A. KADINA YÖNELİK ŞİDDET NEDİR

Dünyada ve ülkemizde, kadınların büyük bir çoğunluğu için ciddi derecede önem arz eden kadına yönelik şiddet, ev içinde ya da dışında kadına sistematik olarak uygulanan şiddet davranışlarını ifade eder ve bir insan hakları ihlalidir.[1] Kadınlara yönelik şiddetin cinsiyet temelli bir şiddet türü olduğunu söylemek yanlış olmayacaktır.
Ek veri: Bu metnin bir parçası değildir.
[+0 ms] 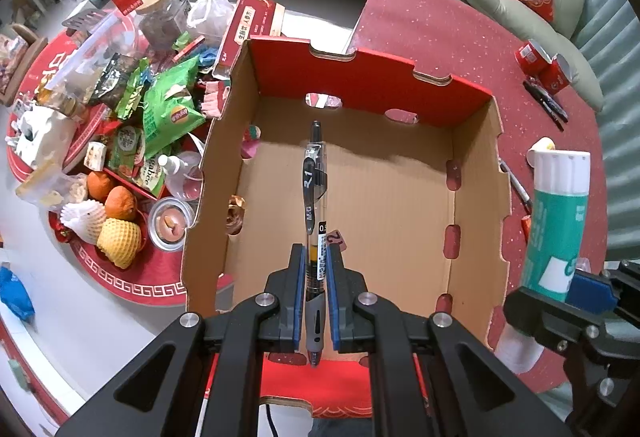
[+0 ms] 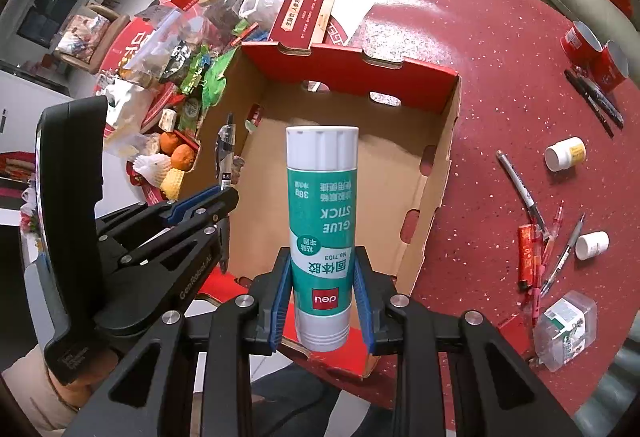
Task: Organize rigid objects
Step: 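Carry the black pen and glue stick over the cardboard box with both tools, then open left tool to drop the pen while right tool releases the glue stick into the box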
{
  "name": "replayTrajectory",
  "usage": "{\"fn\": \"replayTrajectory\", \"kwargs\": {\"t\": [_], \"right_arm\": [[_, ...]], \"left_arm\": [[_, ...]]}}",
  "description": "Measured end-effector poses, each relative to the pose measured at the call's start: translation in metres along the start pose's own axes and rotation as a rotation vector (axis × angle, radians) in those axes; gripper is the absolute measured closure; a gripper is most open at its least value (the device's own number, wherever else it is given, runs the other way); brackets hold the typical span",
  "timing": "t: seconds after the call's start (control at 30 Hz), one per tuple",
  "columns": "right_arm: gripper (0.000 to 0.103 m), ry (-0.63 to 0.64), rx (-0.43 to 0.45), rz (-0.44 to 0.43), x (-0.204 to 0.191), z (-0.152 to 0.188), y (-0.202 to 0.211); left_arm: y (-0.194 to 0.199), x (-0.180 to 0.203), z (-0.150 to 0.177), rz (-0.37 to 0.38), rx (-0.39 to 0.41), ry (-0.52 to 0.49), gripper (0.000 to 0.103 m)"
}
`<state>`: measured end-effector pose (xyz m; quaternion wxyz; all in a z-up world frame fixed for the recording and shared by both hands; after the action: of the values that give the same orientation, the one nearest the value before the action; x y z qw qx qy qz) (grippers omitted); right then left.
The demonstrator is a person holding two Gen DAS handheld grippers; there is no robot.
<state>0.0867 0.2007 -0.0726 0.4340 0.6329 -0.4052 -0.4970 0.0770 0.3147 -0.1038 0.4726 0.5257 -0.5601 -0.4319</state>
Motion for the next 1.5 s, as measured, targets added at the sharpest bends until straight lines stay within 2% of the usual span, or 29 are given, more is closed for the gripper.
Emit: {"fn": "replayTrajectory", "kwargs": {"t": [0.33,0.93,1.3,1.33,1.4,1.47,1.5], "right_arm": [[0.072,-0.004,-0.027,0.011,-0.002,-0.002,-0.008],[0.072,-0.054,-0.062,0.013,0.004,-0.007,-0.025],[0.072,-0.096,-0.133,0.031,0.016,-0.014,-0.070],[0.072,-0.100,-0.138,0.031,0.017,-0.015,-0.073],[0.072,-0.103,-0.147,0.035,0.018,-0.016,-0.079],[0.072,-0.100,-0.149,0.047,0.020,-0.018,-0.083],[0.072,-0.103,-0.143,0.058,0.022,-0.018,-0.084]], "left_arm": [[-0.008,-0.003,-0.002,-0.006,-0.017,0.005,0.092],[-0.023,0.005,-0.013,-0.013,-0.041,-0.053,0.092],[-0.059,0.007,-0.015,-0.056,-0.105,-0.078,0.092],[-0.062,0.007,-0.015,-0.057,-0.110,-0.083,0.090],[-0.066,0.009,-0.015,-0.057,-0.126,-0.088,0.073],[-0.068,0.007,-0.017,-0.063,-0.120,-0.080,0.038],[-0.068,0.005,-0.017,-0.071,-0.108,-0.073,0.031]]}}
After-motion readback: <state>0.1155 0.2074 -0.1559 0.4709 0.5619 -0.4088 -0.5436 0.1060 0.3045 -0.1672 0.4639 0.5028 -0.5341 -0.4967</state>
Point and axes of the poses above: each gripper's, at about its wrist camera, not at the fingertips, and y roughly against the way its jaws point, x to its right, z to its underside, the point moved 3 cm from there along -y, roughly the way its jaws point, and after that the axes turned 4 degrees about y, right-handed, at the moved point
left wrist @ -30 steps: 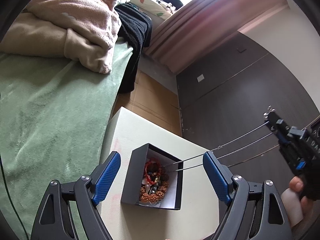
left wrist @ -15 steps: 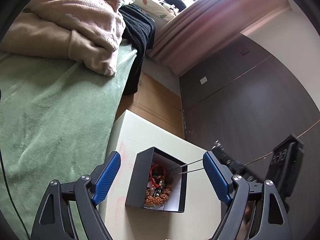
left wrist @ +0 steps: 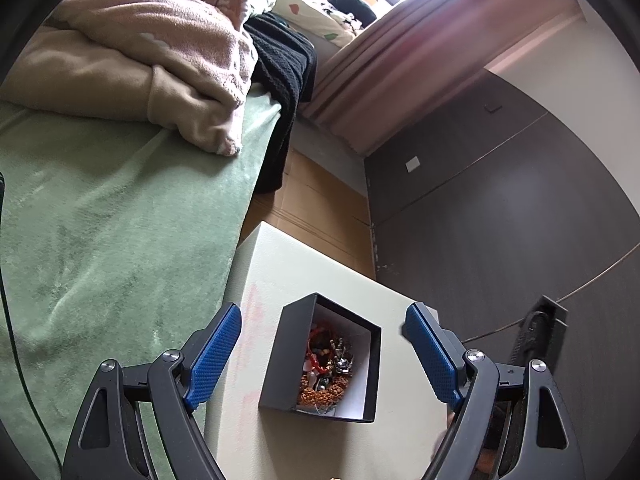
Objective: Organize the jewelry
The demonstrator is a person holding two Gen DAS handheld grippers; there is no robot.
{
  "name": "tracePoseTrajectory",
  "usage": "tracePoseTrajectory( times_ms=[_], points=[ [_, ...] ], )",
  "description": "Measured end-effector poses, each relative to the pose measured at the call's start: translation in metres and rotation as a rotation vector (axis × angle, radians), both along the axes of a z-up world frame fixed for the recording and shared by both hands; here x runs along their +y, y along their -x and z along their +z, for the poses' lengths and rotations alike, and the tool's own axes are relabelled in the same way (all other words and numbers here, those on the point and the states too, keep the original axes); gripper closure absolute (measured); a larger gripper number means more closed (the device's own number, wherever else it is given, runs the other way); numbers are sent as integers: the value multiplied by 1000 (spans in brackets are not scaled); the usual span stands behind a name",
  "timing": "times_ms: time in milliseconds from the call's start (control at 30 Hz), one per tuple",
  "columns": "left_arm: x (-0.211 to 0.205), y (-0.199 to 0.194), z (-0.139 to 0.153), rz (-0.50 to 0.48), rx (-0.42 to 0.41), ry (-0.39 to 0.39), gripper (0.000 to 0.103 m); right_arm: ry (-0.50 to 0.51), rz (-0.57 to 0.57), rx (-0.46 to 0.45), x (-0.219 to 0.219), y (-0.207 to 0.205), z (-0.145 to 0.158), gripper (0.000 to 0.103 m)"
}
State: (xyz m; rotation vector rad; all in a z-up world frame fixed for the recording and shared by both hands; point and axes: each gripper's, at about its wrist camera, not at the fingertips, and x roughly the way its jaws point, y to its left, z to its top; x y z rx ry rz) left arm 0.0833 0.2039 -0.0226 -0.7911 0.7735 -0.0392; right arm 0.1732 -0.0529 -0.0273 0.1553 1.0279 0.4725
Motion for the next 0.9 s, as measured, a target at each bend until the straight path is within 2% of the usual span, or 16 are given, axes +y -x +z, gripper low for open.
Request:
tracePoseTrajectory(
  times_ms=[167,367,433,533,800,867,900],
  points=[
    [-18,-2,2,-31,0,-33,18,-19,-43,-41,-32,18,21,48],
    [-52,-3,3,-81,18,-124,18,6,-91,-64,-76,50,30,47],
    [-62,-3,4,-95,19,-159,18,-8,-110,-65,-89,58,31,36],
    [-74,-1,3,-122,24,-193,18,-12,-125,-66,-103,69,32,31],
    [-97,13,7,-75,3,-301,18,39,-99,-96,-123,94,41,29],
    [-108,21,10,-62,-13,-346,18,71,-99,-107,-125,96,43,26],
    [-115,25,12,-59,-23,-376,15,81,-99,-115,-126,97,44,25]
  ],
)
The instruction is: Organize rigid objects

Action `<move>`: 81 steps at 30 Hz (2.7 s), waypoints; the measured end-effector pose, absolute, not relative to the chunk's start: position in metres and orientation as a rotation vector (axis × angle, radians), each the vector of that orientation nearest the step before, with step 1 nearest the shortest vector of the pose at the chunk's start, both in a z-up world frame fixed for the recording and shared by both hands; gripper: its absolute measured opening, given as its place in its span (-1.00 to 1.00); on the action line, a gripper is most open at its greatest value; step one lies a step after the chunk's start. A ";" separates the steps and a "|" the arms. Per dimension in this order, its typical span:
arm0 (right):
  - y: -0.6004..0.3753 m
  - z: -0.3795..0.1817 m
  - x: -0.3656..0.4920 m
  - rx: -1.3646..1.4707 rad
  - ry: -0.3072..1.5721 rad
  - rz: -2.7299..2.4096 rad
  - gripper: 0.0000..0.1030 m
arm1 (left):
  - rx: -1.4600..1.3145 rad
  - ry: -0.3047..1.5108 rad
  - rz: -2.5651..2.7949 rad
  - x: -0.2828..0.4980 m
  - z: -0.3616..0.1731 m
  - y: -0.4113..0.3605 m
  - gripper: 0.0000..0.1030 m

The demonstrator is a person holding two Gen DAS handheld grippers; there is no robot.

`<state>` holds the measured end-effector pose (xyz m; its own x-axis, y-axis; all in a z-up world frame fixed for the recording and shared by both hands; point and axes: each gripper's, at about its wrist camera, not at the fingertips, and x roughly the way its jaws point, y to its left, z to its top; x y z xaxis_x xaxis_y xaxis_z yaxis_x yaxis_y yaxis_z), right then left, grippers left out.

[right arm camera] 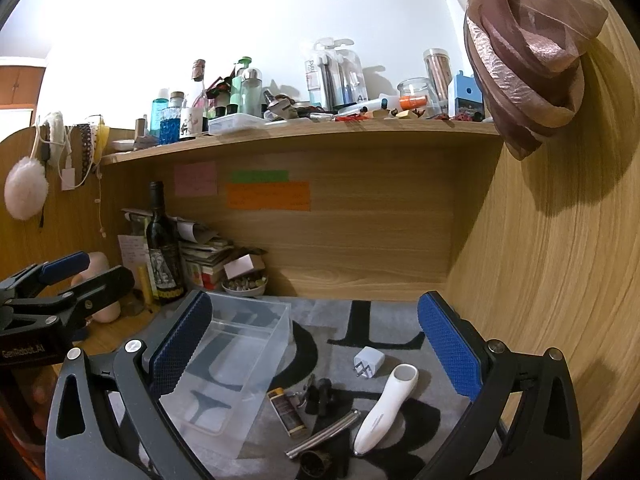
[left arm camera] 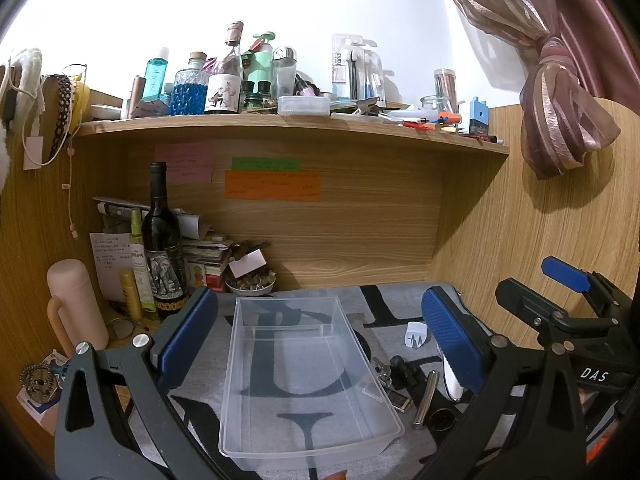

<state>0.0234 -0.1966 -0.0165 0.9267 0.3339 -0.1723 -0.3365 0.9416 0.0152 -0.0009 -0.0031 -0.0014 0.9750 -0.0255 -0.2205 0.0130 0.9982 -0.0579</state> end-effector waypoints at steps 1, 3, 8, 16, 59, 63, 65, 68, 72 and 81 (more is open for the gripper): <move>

Zira; şiddetin bu türünün altında yatan temel sebep, erkek egemen toplum ve toplumun her alanına sirayet etmiş kadın ile erkek arasındaki eşitsizliklerdir. Erkek, kadına uyguladığı farklı şiddet türleri (fiziksel şiddet, psikolojik/duygusal şiddet, ekonomik şiddet, cinsel şiddet, siber şiddet) ile erkek egemen toplumdan aldığı gücünü göstererek öfkesini boşaltmayı, kadını kontrol etmeyi, özgüvenini kırarak ona hükmetmeyi ve onu cezalandırmayı amaçlar. Şiddete maruz kalan kadın ise; fiziksel, psikolojik ve toplumsal birçok etki ile uzun süre mücadele etmek durumunda kalır.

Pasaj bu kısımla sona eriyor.